A Note on Terminology: If you have ever struggled to talk about (Microsoft) Teams in the same sentence as (project) teams, you will likely feel some déjà vu when discussing the topic of Production environments. Are we talking about an environment used for production or the type of environment Microsoft calls a Production Environment?

For clarity’s sake, I will use the term “Production-type” environment to distinguish the Microsoft terminology from the kind of resources being hosted. You will see why that’s so important in a minute.

What Are Power Platform Production Environments?

Production-type environments are “containers” that are intended to host Power Platform resources in active use. Like sandbox environments, you must have at least 1GB of available capacity to create a production environment, even if you don’t create your environment with a database.

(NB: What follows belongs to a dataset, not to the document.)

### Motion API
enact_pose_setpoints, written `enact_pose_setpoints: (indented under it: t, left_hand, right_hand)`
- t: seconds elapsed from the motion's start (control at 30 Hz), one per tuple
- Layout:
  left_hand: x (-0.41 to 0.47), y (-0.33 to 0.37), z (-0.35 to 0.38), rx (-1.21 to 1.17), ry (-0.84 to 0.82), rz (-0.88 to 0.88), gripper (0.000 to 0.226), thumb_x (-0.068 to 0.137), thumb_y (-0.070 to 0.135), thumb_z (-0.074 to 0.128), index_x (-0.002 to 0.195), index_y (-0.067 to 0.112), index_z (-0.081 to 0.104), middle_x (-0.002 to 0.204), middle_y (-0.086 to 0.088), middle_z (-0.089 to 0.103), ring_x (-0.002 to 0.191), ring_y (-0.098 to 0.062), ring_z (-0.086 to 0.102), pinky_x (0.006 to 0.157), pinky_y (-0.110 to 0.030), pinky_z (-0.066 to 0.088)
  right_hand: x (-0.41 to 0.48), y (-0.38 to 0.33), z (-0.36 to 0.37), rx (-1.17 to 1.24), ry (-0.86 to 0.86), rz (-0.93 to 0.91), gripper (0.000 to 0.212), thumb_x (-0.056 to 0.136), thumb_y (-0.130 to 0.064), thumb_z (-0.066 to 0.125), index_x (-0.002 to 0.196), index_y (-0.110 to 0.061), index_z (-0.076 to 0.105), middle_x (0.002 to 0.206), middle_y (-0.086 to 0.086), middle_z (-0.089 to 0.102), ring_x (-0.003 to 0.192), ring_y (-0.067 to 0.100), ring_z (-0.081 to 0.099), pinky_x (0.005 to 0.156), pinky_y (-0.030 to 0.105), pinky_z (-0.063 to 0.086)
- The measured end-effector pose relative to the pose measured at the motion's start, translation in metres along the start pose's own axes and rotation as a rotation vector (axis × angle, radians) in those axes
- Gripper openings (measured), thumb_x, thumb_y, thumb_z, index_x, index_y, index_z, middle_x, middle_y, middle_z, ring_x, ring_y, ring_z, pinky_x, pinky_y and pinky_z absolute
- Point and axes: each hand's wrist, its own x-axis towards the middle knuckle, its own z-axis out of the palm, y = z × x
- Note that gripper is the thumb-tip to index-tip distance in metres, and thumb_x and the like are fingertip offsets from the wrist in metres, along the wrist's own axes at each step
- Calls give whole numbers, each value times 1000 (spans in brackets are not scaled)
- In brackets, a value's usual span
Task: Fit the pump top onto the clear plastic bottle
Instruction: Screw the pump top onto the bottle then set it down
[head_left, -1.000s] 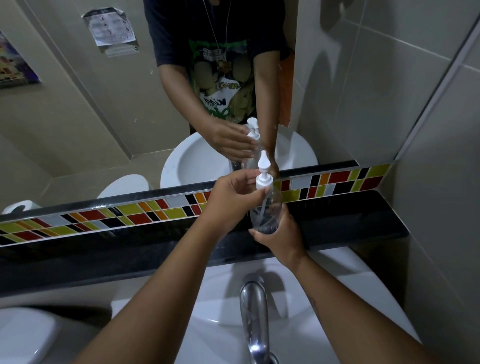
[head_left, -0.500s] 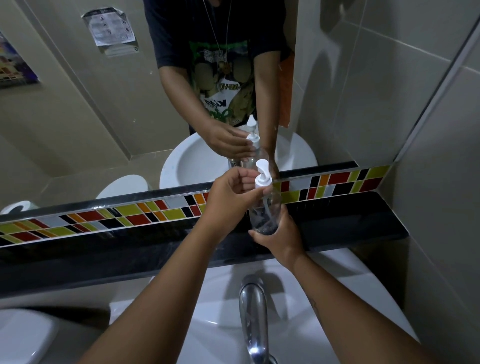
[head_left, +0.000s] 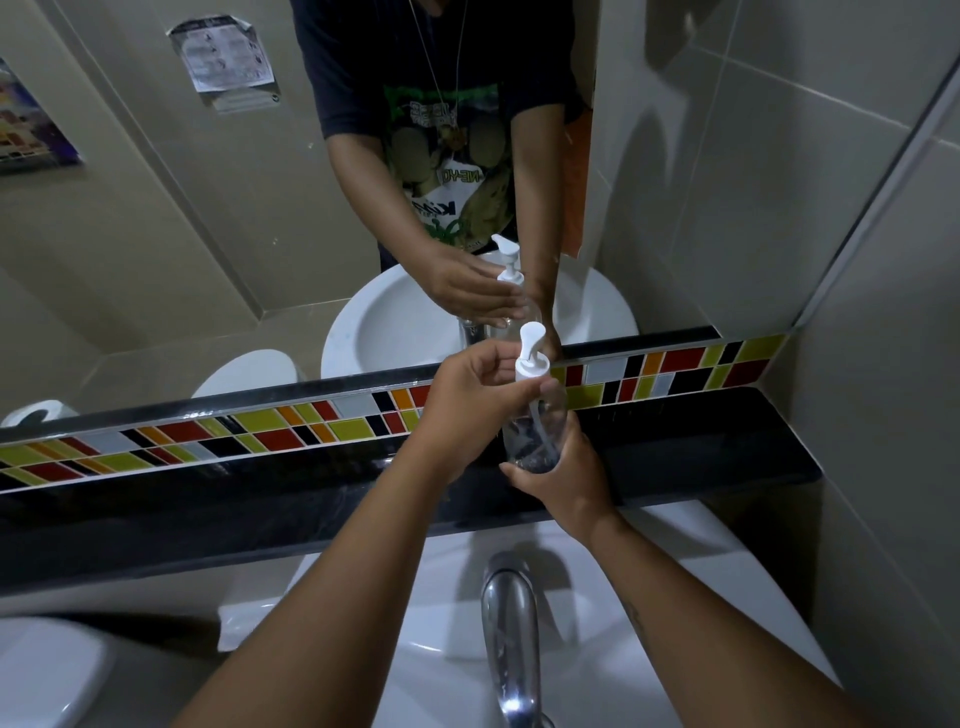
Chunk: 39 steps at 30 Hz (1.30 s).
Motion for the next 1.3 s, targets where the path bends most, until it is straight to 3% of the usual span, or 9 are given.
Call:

When Should You Use Power Platform Production Environments?

Power Apps, Power Automate Flows, Dataverse tables and Dataflows in production use should only be provisioned in Power Platform production environments.

This is the only environment type you can be sure won’t expire, like trial environments, and can’t accidentally be reset and become unrecoverable like sandbox environments.

But production-type environments can and should be used for non-production resources as part of an established Application Lifecycle Management (ALM) and Power Platform governance strategy.

How Production-type Environments Form the Basis of ALM in Power Platform

In a typical ALM setup, you might have one Power Platform environment used for development, one for testing, another for staging, and a final environment used for production.

You would either regularly export your solutions from the dev environment and manually import them into the other environments as development and testing progresses, or use a tool, such as that found in the Center of Excellence Starter Kit ALM Module, to automate this process.

Since each of these environments is intended to be used on an ongoing basis, and since you would not want any of them to be accidentally reset or deleted due to expiration, all four of them should be provisioned as production-type environments, even though only one is being used to host the production version of your resources.

Wrap-up

There’s much more to learn about Power Platform environments, and as Microsoft’s guidance evolves, it is important to keep up with the changes. I hope this series on the basics of Power Platform environment types has provided some clarity and food for thought as you start your Power Platform governance journey.